I received my Ph.D. in Modern European History from New York University in 2011 after completing my dissertation, ‘Credibility, Confidence and Capital: Austrian reconstruction and the collapse of global finance 1921–1931’. I hold a B.A. in History and Economics from the Hebrew University of Jerusalem.
I am a financial historian and my thesis focused on Austria, which in spite and because of its small size played a pivotal role in the financial and diplomatic history of inter-war Europe. I argue that the three tenets of post-war reconstruction – credibility, confidence and capital – were first established in Austria with the help of the League of Nations, but that they were not pursued wholeheartedly enough. Ultimately, credibility, confidence and capital became precarioulsy unstable in 1931, because the Austrian government was forced to rescue the Viennese Credit-Anstalt.
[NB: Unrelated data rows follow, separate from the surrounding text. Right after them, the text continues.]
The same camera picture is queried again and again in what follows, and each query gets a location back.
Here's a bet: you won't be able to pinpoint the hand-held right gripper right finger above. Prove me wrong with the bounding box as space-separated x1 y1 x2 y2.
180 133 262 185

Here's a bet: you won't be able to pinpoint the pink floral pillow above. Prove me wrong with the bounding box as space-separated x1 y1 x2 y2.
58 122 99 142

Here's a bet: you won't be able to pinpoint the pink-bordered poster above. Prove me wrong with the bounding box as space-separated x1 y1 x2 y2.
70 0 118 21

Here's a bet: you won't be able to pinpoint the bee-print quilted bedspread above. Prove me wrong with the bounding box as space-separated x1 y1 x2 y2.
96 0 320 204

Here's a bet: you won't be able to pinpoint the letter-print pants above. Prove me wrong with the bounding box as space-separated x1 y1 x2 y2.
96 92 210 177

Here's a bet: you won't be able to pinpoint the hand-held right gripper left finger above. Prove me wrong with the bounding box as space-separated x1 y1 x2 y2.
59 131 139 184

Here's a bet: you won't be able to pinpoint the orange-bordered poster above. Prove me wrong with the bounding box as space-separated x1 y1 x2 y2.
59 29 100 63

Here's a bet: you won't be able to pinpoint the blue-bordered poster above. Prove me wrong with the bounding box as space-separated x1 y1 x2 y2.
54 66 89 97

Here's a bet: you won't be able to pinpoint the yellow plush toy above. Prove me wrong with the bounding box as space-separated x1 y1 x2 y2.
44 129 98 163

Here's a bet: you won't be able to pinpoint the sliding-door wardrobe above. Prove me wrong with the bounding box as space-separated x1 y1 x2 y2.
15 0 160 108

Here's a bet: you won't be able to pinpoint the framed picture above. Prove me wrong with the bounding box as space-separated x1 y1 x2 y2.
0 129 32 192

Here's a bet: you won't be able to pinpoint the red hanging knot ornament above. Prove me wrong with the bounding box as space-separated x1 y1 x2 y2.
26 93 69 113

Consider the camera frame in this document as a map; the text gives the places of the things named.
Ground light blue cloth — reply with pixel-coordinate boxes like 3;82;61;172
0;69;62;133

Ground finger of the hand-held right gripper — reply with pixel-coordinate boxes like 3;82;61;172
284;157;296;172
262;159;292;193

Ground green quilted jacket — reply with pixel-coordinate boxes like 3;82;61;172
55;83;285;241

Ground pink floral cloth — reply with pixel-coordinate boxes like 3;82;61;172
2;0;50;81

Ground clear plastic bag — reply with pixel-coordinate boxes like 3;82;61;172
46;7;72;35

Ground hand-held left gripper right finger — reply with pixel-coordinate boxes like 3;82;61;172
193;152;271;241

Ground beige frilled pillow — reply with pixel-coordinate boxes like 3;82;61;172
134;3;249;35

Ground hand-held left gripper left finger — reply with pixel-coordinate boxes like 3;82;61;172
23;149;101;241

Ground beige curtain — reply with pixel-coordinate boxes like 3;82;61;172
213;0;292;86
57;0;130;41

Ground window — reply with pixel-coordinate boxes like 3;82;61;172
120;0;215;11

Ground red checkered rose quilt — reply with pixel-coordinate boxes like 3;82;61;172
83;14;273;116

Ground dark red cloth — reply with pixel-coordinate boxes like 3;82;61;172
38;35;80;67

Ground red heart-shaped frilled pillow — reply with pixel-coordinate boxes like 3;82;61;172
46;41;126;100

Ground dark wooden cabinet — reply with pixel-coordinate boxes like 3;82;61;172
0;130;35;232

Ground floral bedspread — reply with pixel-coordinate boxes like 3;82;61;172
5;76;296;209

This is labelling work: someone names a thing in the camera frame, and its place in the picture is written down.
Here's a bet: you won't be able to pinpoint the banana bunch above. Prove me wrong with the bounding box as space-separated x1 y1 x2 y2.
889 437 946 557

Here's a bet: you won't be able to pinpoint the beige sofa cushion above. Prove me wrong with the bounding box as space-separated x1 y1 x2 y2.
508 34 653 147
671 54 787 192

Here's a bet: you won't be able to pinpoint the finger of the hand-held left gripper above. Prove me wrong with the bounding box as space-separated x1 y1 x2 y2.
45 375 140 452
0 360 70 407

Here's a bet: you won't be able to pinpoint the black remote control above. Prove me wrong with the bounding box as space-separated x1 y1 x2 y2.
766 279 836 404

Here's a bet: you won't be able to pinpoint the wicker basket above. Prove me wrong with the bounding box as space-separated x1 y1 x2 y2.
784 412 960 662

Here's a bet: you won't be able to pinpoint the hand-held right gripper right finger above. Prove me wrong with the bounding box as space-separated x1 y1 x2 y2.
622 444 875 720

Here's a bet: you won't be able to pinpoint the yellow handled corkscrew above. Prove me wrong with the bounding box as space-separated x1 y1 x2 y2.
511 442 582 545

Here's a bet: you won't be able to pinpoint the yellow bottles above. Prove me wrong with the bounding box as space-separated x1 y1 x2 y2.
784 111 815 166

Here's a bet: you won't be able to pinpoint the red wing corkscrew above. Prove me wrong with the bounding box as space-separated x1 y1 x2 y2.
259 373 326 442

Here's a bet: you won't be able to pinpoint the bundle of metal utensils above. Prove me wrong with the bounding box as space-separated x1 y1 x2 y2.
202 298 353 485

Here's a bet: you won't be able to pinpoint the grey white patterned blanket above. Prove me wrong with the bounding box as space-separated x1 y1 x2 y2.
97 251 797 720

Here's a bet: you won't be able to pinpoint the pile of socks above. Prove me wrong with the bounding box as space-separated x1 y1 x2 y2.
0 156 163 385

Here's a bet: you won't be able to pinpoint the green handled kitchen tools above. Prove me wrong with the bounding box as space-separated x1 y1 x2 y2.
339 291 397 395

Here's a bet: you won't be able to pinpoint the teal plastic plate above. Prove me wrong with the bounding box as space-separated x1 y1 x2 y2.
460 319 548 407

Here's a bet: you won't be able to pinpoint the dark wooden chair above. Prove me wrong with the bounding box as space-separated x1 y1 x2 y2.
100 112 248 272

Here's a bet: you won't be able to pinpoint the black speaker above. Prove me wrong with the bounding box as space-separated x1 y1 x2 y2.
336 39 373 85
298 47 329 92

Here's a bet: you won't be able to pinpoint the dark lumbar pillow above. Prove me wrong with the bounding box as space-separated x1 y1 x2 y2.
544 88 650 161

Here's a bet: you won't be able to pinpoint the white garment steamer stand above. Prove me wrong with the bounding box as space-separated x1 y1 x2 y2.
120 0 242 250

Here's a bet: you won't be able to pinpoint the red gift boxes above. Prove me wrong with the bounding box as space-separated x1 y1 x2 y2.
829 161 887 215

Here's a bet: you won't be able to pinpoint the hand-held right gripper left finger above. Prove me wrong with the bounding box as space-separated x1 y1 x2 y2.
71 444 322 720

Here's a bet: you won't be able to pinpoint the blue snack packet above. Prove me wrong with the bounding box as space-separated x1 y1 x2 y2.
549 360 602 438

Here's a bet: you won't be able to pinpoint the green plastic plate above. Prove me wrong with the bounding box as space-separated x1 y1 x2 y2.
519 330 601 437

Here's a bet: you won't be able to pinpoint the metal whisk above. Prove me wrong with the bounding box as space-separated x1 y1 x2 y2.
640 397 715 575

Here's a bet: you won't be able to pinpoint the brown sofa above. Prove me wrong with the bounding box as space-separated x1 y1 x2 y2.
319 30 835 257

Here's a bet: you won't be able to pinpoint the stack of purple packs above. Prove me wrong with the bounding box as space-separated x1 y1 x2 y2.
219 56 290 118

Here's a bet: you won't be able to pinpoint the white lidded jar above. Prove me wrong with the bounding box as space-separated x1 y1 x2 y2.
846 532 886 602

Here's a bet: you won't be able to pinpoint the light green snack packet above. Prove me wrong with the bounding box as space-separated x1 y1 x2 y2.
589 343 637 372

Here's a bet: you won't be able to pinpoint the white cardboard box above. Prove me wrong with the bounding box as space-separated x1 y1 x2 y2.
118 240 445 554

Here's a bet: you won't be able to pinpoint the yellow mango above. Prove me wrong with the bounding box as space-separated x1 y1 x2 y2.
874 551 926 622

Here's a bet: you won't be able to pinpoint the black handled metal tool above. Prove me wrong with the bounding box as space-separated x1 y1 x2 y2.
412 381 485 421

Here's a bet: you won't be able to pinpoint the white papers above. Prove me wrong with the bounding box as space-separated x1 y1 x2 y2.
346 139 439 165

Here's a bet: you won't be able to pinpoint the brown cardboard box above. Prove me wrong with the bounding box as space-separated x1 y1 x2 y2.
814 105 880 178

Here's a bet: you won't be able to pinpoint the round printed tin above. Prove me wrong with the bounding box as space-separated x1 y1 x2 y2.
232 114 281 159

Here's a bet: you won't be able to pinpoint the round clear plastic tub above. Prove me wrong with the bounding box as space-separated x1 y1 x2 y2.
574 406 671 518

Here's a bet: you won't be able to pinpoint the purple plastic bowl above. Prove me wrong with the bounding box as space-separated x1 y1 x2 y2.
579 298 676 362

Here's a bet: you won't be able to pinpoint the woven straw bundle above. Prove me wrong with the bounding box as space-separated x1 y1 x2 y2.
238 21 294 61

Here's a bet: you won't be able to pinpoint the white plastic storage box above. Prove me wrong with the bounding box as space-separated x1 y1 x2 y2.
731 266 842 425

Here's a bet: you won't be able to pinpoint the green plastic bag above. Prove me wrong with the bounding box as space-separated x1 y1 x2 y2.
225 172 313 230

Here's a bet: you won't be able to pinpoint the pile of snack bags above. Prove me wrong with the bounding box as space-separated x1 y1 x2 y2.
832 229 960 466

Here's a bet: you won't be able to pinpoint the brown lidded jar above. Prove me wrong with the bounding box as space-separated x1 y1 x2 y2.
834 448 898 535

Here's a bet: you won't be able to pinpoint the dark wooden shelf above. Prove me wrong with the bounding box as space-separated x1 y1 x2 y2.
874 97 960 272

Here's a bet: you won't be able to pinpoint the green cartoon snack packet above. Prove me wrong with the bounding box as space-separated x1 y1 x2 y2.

Historians have long claimed that the Credit-Anstalt crisis was the first in a series of events that produced the Great Depression, but I argue that it was larger developments, particularly the unfolding crises in Germany and Britain, which brought about the Great Slump and the collapse of global finance.
At New York University I held recitations for undergraduate courses in Modern European History, the History of the Middle East, India and the British Empire.
Apart from Financial History, I am particularly interested in the History of Sports and Nationalism.